In an era of risk-takers, Gerard Kleisterlee’s way to success was being steadfast and forthright, clinging to the principles that have made Royal Philips Electronics a market leader over the long run. But in 2006, he made headlines for selling off his company’s second-most profitable arm to institute a stock buyback. For this bold move back to basics, Fortune named him Europe Businessman of the Year.When Kleisterlee became CEO of Philips in 2001, the company had receded in influence. It had made its reputation in the early 20th century as a maker of quality light bulbs, but had branched out into other electronics — semi-conductors, radios, televisions, cassette recorders.
Despite Philips innovations like the co-development of the CD player, Asian firms had caught up and even passed it. It had once employed 400,000 people. Now it was down to about 160,000. Into that breech strode Kleisterlee, with a long history of the Philips culture and a knack for moving people forward. He had started at Philips straight from college in 1974, and as chairman took the company back to its heritage.
Where some large European technologically oriented manufacturers, like Thomson, Grundig, and Telefunken, withered before the Asian crush, Philips, under Kleisterlee’s slow-growth approach, prospered. It went into fast-growing businesses like medical products, and continued its lighting and small-appliance divisions.
In 2006 he realized that Philips semiconductor business (which he once called “the heart of the company”) didn’t fit his vision for the company.
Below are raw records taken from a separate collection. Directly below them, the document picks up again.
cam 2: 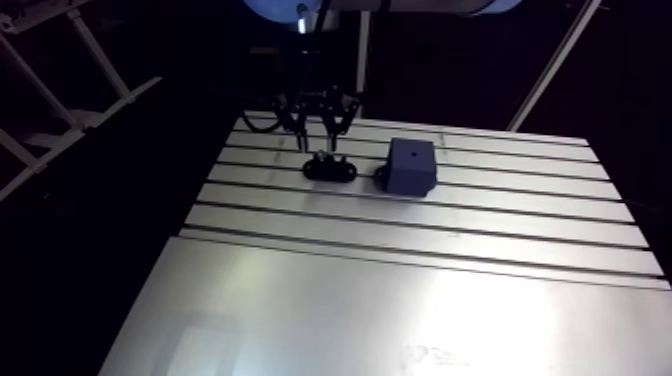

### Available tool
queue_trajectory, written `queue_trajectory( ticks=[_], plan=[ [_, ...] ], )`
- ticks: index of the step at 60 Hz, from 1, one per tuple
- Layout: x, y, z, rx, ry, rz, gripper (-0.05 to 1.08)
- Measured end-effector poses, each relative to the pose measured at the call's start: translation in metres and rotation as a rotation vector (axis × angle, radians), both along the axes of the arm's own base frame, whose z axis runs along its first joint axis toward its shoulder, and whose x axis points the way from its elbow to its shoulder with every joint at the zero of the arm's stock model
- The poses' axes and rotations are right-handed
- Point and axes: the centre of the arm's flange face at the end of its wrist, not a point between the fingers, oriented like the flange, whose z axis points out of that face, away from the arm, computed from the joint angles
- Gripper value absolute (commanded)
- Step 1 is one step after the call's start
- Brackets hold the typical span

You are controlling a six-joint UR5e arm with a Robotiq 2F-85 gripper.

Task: Pick up the M10 bolt and insert it into the hole until fully seated.

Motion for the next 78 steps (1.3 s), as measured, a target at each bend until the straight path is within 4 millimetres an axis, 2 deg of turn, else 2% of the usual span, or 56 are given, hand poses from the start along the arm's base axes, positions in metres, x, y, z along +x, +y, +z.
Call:
queue_trajectory(
  ticks=[32, 55, 78],
  plan=[
    [-0.001, -0.001, -0.009, 0.002, -0.012, 0.003, 0.50],
    [-0.001, -0.001, -0.011, 0.003, -0.015, 0.004, 0.58],
    [-0.001, 0.000, -0.011, 0.003, -0.015, 0.004, 0.58]
  ],
)
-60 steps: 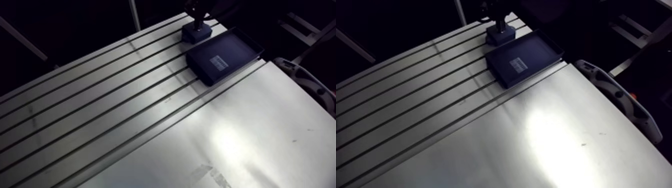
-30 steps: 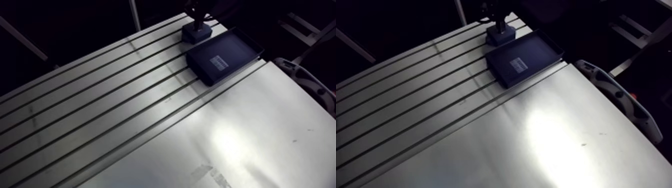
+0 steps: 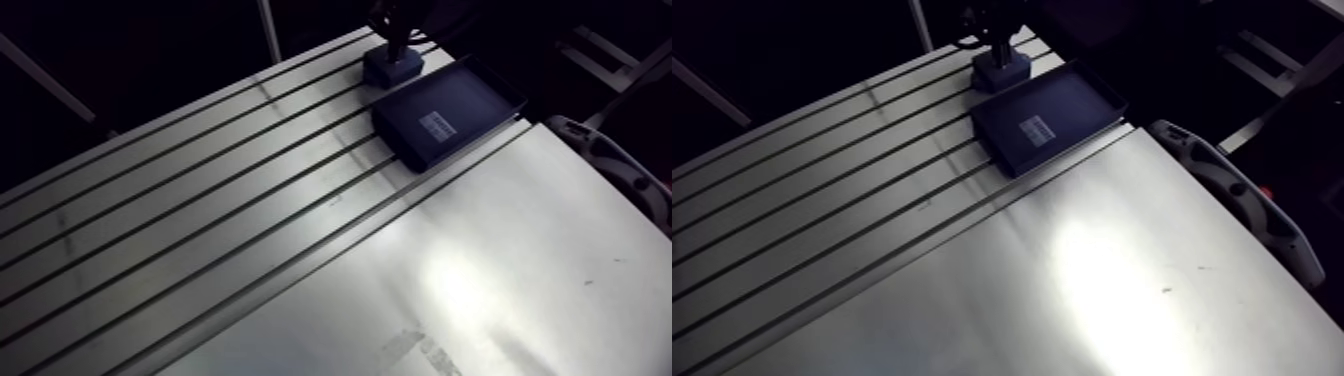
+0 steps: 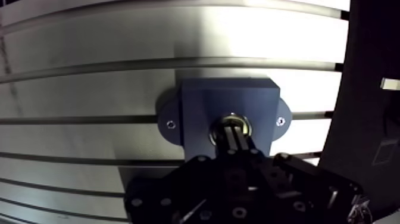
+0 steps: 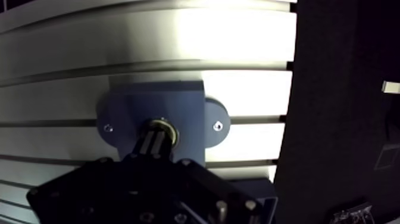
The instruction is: Pick up the bearing and press it into the housing until flush.
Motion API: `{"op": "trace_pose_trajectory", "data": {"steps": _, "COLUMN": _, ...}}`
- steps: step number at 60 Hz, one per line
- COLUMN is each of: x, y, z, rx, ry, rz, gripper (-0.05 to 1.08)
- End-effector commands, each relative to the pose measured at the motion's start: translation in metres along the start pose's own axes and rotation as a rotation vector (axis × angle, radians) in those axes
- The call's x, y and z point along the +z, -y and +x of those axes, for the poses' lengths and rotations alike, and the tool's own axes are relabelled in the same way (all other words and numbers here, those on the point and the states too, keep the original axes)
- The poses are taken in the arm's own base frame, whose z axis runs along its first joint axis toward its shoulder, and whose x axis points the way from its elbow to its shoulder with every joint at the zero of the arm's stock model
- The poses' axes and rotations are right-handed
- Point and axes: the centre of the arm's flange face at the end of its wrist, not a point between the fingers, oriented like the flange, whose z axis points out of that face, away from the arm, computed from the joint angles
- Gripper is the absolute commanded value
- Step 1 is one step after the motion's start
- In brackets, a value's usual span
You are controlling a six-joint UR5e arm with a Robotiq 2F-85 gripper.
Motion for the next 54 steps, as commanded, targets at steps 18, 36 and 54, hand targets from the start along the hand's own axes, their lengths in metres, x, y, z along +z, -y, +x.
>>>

So he sold it off for $10 billion and used the proceeds for a stock buyback. He reorganized the unwieldy conglomerate into four easy-to-understand units — medical, lighting, consumer electronics, and domestic appliances. Philips was back on track, and investors cheered.
Working hard and going back to basics is Kleisterlee’s message in how to survive while other old-line firms died. As he once told the London Sunday Telegraph, he doesn’t model himself after outrageous business heroes, only calm, spiritual ones. “Ghandi, the Dalai Lama—people who take a position and show leadership and do difficult things. They really lead, but they’re also humble.”